Genesis has spent the past several days seeking at least $1 billion in new capital, according to sources. That included talks over a potential investment from cryptocurrency exchange Binance, they said, but funding has so far failed to materialise.

The rush for funding was precipitated by a liquidity crunch at the lender after the sudden collapse of FTX, one of the world’s largest cryptocurrency exchanges.

Genesis halted redemptions shortly after revealing on November 10 that it had $175 million locked in an FTX trading account.

“We have no plans to file bankruptcy imminently,” a representative for Genesis said. “Our goal is to resolve the current situation consensually without the need for any bankruptcy filing. Genesis continues to have constructive conversations with creditors.”

A representative for Binance declined to comment.
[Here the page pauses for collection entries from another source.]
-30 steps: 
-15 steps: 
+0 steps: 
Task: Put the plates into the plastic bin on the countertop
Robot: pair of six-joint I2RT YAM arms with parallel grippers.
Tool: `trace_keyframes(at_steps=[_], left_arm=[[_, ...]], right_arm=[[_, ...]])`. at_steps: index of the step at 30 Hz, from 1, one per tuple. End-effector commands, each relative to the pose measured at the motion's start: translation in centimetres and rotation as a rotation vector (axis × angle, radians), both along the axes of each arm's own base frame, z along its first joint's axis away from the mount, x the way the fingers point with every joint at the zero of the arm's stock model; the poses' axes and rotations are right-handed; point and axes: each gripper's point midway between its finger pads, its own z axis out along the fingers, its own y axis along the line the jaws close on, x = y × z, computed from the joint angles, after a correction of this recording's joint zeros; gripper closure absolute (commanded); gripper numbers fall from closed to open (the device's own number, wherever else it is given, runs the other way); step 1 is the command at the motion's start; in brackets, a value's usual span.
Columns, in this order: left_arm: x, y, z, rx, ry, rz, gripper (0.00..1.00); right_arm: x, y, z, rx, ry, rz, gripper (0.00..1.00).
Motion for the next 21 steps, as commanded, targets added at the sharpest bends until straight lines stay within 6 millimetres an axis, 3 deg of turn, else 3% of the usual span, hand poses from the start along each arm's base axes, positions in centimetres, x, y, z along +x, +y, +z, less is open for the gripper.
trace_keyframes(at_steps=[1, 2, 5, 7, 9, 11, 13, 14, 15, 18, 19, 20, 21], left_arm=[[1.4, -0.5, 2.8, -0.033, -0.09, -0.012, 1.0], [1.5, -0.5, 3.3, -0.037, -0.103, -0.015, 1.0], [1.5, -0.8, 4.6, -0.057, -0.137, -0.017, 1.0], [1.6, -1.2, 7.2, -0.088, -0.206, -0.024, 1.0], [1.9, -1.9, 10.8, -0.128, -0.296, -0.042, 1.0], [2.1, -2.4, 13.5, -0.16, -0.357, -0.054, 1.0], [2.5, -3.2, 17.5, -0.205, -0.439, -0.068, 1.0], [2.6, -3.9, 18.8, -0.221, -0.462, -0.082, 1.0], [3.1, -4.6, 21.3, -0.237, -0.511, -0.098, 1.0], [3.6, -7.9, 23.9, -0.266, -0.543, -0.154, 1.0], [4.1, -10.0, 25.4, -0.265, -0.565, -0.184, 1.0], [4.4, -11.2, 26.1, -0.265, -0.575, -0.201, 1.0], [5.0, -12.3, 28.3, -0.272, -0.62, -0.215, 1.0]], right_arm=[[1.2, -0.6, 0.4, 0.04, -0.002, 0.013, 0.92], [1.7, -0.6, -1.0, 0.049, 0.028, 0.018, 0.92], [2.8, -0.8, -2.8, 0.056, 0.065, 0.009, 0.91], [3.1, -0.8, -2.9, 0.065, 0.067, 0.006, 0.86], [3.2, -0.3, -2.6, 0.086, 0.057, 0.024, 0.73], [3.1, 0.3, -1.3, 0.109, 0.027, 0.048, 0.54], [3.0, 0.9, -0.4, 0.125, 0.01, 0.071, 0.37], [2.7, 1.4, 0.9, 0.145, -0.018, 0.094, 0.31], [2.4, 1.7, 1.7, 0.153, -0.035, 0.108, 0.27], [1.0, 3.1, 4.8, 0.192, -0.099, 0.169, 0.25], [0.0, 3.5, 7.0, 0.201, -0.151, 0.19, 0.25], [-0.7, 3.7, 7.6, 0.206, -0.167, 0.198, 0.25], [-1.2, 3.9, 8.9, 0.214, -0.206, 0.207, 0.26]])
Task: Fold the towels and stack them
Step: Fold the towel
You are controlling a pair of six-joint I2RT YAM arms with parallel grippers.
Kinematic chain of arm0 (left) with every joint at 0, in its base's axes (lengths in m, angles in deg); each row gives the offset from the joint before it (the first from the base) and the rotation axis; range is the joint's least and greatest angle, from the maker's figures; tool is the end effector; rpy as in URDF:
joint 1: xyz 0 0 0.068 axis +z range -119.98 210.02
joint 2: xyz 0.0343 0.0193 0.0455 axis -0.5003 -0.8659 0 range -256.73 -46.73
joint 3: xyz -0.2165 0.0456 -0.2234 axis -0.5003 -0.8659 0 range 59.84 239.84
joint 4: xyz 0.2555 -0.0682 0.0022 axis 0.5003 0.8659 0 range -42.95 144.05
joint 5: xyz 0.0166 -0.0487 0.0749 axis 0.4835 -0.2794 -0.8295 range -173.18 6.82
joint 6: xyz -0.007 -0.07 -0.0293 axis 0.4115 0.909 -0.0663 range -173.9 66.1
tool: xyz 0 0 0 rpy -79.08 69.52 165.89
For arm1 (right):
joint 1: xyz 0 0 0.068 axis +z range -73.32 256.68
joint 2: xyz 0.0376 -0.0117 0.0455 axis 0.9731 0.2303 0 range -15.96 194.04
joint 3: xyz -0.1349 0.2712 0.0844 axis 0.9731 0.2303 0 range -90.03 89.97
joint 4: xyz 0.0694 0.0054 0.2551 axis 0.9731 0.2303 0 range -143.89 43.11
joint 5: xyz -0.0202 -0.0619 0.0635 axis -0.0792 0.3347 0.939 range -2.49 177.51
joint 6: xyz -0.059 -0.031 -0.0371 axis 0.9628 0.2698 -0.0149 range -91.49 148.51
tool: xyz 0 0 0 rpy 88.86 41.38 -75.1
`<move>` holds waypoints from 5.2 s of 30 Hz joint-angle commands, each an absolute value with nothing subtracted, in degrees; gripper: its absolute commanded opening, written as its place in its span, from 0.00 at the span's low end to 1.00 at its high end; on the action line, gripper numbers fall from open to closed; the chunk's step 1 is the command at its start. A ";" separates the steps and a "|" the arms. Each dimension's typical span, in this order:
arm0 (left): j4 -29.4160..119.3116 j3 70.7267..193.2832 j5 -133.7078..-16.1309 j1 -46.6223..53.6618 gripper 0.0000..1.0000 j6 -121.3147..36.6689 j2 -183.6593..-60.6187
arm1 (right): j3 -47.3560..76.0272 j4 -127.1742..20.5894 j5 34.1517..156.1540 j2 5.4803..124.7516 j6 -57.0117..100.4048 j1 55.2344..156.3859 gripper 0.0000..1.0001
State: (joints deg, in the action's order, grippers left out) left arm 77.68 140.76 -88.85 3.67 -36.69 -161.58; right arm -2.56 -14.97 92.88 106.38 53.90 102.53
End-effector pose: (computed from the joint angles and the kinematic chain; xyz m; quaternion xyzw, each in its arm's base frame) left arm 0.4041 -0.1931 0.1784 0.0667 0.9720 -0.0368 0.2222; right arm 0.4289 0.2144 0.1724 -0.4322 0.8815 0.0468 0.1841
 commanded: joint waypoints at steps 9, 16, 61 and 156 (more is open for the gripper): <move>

Other platforms are facing their own struggles as redemption requests roll in after FTX’s bankruptcy filing shook the cryptocurrency sector and left investors on edge about the risk of contagion.

Genesis is a counterparty to many in the digital asset space and is closely watched as a gauge of the industry’s strength.

It is among the cryptocurrency lenders under acute strain after a prolonged rout in virtual coin prices amid numerous high-profile blow-ups.

The difficulties at Genesis have also buffeted the billionaire Winklevoss twins, Tyler and Cameron, owners of the Gemini cryptocurrency exchange.

In response to Genesis suspending withdrawals, Gemini halted redemptions from its Earn product. That left in limbo a programme that, according to a source, has $700 million in customer funds tied up in it.